◆ What you are asked to do
Could you repeat the listing exactly, leaving out the pictures?

--------------------------------

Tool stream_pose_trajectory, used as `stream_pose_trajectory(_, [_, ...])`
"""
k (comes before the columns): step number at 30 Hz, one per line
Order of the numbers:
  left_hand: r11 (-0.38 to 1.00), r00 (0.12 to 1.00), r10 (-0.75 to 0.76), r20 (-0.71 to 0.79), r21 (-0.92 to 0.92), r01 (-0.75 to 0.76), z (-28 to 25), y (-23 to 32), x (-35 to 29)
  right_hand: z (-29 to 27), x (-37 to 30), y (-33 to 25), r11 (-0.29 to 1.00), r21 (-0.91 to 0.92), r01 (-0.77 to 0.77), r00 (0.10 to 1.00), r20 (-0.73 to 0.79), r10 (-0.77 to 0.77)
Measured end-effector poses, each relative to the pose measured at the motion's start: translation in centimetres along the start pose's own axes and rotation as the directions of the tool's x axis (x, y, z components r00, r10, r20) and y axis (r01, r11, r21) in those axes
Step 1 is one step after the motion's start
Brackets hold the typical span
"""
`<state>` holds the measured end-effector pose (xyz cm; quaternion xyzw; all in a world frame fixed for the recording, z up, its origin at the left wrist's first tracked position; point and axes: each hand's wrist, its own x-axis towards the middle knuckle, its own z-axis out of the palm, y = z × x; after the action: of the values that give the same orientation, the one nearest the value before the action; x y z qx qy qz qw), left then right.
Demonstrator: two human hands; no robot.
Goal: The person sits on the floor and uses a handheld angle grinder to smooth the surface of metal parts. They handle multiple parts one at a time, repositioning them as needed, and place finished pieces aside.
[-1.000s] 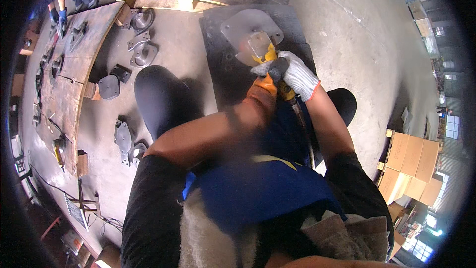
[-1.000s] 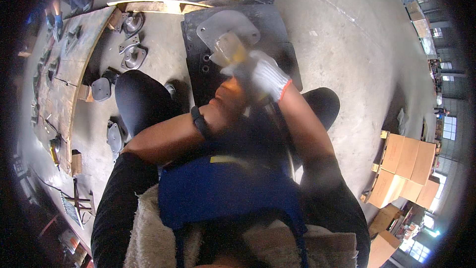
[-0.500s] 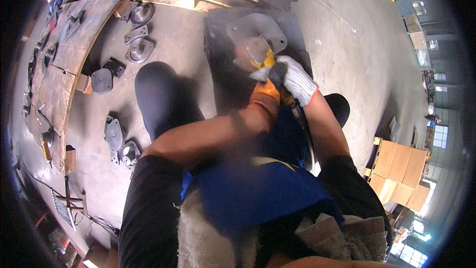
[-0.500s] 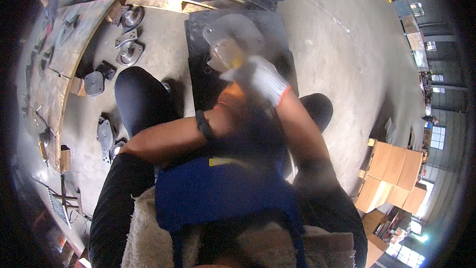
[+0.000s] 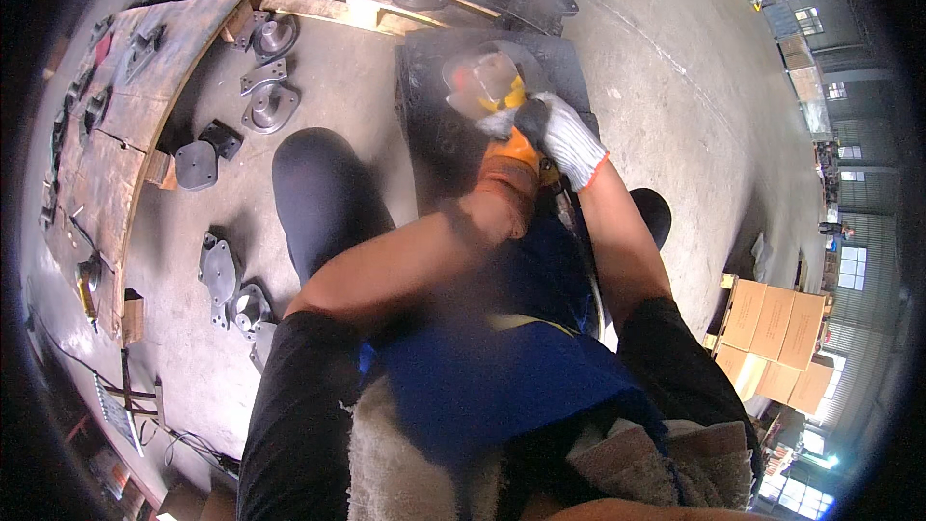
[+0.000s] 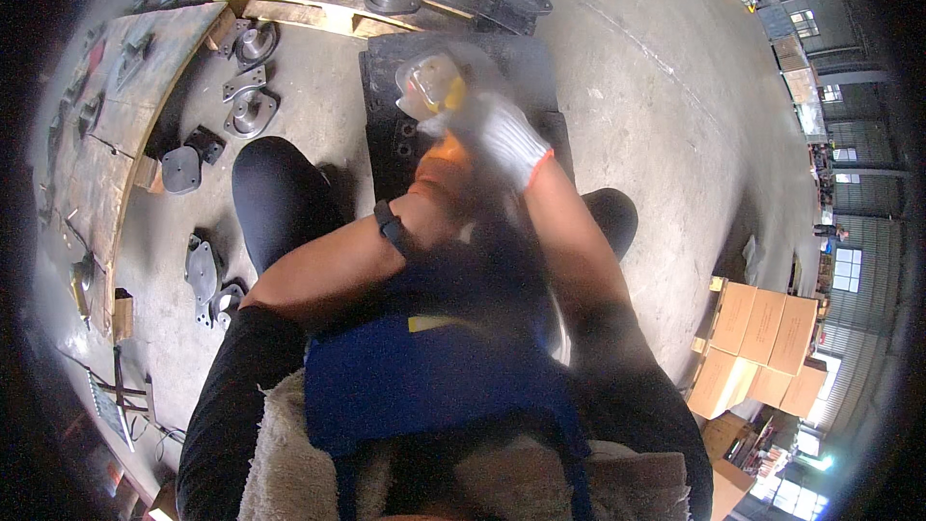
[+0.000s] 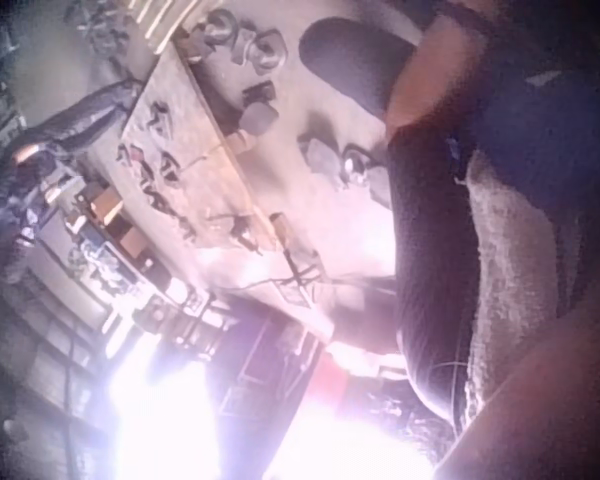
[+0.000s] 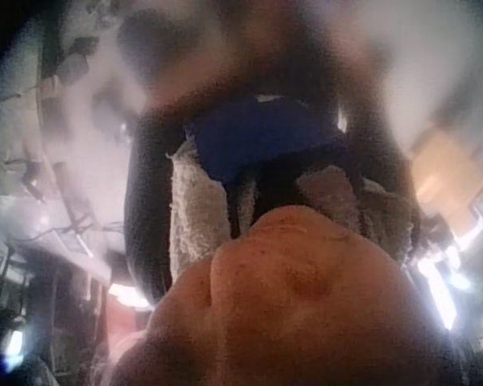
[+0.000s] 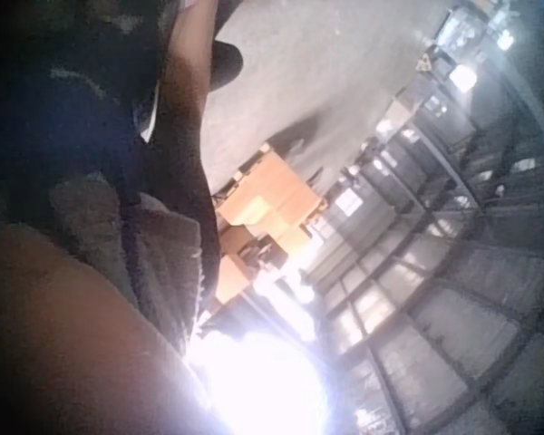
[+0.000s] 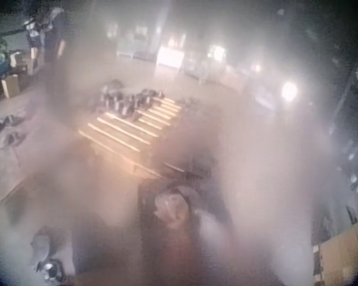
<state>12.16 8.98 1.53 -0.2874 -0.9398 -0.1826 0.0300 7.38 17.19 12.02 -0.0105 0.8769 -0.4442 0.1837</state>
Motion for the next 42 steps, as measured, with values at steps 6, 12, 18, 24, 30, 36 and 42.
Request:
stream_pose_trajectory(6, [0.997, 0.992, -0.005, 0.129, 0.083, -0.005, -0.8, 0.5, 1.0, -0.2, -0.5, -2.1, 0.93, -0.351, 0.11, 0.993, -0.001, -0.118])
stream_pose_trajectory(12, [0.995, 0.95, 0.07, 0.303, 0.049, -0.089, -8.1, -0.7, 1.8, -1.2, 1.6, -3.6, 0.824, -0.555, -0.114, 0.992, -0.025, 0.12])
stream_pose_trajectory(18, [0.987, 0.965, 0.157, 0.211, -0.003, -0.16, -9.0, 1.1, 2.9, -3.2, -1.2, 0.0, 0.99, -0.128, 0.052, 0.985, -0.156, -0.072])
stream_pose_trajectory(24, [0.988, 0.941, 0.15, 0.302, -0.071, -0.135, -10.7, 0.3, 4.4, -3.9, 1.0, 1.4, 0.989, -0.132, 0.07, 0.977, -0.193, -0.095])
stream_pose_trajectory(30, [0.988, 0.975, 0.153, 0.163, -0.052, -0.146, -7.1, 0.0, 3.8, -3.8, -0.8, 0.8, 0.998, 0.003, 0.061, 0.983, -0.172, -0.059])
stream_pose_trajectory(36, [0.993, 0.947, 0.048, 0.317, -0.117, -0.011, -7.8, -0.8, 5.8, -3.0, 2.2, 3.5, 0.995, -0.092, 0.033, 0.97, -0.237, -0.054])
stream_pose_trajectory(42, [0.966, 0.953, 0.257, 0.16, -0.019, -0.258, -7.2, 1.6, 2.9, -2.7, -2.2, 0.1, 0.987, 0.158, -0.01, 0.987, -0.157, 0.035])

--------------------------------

◆ Task answer
Tool stream_pose_trajectory, used as `stream_pose_trajectory(_, [_, ...])`
"""
k (comes before the columns): step number at 30 Hz, one per line
Order of the numbers:
  left_hand: r11 (-0.38 to 1.00), r00 (0.12 to 1.00), r10 (-0.75 to 0.76), r20 (-0.71 to 0.79), r21 (-0.92 to 0.92), r01 (-0.75 to 0.76), z (-28 to 25), y (-23 to 32), x (-35 to 29)
  right_hand: z (-29 to 27), x (-37 to 30), y (-33 to 25), r11 (-0.29 to 1.00), r21 (-0.91 to 0.92), r01 (-0.77 to 0.77), r00 (0.10 to 1.00), r20 (-0.73 to 0.79), r10 (-0.77 to 0.77)
Measured end-effector poses, each relative to the pose measured at the motion's start: translation in centimetres along the start pose's own axes and rotation as the directions of the tool's x axis (x, y, z components r00, r10, r20) and y axis (r01, r11, r21) in those axes
Step 1 is one step after the motion's start
Brackets hold the typical span
"""
`<state>` holds the measured end-effector pose (xyz cm; quaternion xyzw; all in a world frame fixed for the recording, z up, its origin at the left wrist's first tracked position; point and axes: each hand's wrist, its own x-axis towards the middle knuckle, its own z-axis out of the palm, y = z × x; after the action: of the values that give the same orientation, the one nearest the value before the action; x y z qx qy qz qw), left then right.
Demonstrator: two human hands; no robot.
Goal: The person sits on the floor and uses a handheld angle grinder to smooth the surface of metal parts. They handle multiple parts one at a time, repositioning them as needed, and place finished pieces aside.
[-1.000s] 
[-1.000s] 
[-0.500s] 
[-0.500s] 
[+0.000s] 
[+0.000s] 
[+0.000s] 
[+0.000s] 
[+0.000s] 
[+0.000s] 
<state>12.16 8.98 1.53 -0.2874 -0.9398 -0.1826 0.0300 7.38 17.19 12.02 -0.0105 0.8769 -0.4442 0.1837</state>
Motion for the next 42 steps, as measured, with values at steps 6, 12, 18, 24, 30, 36 and 42.
Request:
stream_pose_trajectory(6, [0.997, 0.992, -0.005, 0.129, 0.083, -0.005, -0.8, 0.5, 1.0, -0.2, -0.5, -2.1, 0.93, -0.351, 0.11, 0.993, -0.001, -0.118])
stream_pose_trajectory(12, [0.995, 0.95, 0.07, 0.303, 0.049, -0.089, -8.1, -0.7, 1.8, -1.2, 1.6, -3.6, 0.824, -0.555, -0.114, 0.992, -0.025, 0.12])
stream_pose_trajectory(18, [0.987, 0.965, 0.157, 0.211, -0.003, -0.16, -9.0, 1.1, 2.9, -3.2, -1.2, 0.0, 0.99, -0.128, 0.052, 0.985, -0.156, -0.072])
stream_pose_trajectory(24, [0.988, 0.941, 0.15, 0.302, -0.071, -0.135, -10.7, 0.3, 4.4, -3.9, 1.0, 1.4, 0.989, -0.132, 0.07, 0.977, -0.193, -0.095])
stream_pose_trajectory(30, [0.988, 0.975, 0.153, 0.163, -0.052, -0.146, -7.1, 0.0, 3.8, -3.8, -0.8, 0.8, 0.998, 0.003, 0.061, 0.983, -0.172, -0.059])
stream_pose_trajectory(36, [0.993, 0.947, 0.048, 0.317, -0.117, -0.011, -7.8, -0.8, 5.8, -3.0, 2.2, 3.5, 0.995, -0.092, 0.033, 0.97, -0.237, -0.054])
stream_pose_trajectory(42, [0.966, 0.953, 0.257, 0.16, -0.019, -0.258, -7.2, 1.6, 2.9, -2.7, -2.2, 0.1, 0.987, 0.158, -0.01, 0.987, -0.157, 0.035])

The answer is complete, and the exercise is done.